(WHAT IS REQUIRED):
Across all the entries below, how many lines contain the string "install"? The number by itself is the answer.

(TASK INPUTS):
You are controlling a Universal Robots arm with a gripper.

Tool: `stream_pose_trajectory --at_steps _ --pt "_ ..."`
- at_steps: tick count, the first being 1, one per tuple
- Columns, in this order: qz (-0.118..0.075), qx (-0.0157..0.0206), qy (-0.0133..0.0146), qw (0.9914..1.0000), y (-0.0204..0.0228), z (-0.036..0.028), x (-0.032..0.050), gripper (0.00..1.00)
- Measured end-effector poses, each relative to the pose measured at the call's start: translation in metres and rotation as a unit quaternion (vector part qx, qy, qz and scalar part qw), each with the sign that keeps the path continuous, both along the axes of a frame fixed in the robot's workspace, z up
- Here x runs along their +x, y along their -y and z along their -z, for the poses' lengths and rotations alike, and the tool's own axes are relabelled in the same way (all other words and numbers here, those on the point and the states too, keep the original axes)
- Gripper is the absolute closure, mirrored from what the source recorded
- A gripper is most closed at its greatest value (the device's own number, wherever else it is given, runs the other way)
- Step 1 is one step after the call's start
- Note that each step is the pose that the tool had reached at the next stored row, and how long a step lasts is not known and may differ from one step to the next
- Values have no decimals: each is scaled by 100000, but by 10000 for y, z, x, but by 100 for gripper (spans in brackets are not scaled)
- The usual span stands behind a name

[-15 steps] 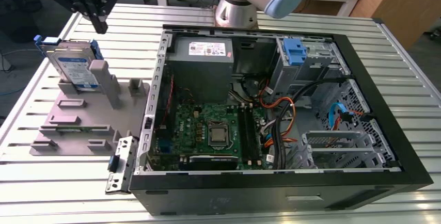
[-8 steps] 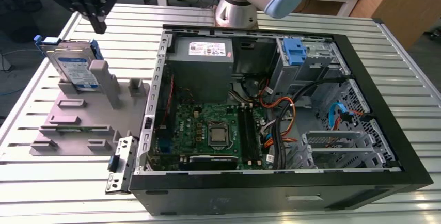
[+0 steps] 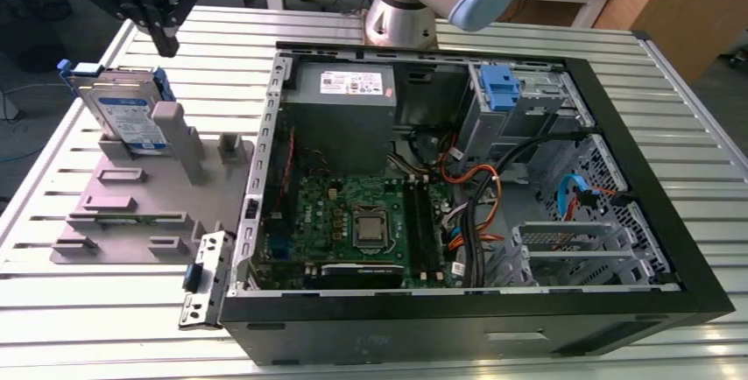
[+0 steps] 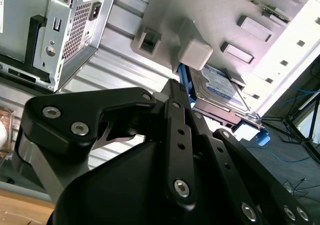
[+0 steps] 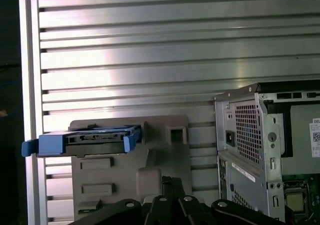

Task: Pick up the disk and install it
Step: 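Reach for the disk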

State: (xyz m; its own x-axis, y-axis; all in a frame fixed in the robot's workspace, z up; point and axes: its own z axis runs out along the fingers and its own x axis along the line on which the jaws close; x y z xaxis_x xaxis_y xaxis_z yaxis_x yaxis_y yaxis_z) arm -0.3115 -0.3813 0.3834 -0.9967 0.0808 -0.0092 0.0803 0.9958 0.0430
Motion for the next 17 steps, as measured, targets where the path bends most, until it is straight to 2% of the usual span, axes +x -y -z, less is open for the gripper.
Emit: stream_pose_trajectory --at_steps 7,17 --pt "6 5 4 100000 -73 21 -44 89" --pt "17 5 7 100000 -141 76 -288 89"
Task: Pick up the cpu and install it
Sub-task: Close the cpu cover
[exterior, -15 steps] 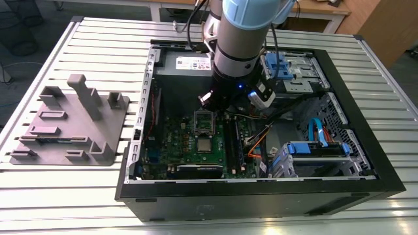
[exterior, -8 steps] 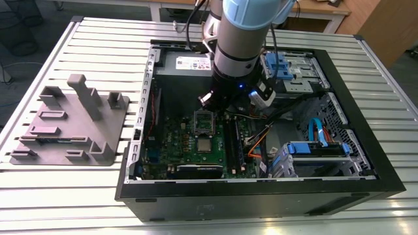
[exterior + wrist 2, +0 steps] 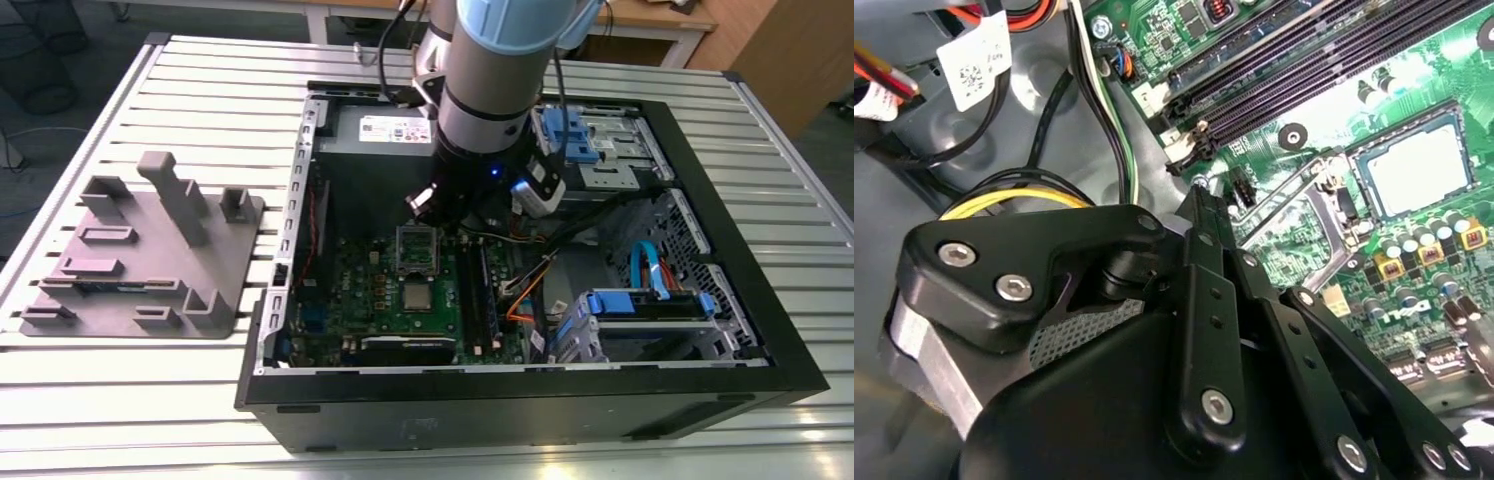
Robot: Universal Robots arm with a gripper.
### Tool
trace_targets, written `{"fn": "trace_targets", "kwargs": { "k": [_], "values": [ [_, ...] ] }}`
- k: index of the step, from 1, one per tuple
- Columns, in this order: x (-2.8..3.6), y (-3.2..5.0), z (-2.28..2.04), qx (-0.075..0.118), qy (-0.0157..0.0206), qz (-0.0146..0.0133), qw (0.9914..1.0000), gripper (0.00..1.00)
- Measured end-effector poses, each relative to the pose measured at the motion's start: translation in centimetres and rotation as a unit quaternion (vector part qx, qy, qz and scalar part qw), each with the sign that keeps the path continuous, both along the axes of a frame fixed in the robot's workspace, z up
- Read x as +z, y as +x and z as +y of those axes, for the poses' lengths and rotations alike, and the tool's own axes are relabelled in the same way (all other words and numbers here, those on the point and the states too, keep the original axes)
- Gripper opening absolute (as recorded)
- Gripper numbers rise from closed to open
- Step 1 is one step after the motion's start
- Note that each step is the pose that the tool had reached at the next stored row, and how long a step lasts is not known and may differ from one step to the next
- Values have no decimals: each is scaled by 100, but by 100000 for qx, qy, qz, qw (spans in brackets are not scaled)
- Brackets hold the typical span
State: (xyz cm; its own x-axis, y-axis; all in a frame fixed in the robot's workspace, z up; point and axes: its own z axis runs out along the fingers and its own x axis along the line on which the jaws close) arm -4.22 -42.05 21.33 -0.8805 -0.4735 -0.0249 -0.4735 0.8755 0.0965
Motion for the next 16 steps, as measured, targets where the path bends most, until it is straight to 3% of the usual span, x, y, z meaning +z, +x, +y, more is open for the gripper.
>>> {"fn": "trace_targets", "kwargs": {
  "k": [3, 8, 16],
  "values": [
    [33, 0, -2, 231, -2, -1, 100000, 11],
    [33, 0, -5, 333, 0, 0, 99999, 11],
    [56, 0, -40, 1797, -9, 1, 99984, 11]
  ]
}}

(TASK RESPONSE):
2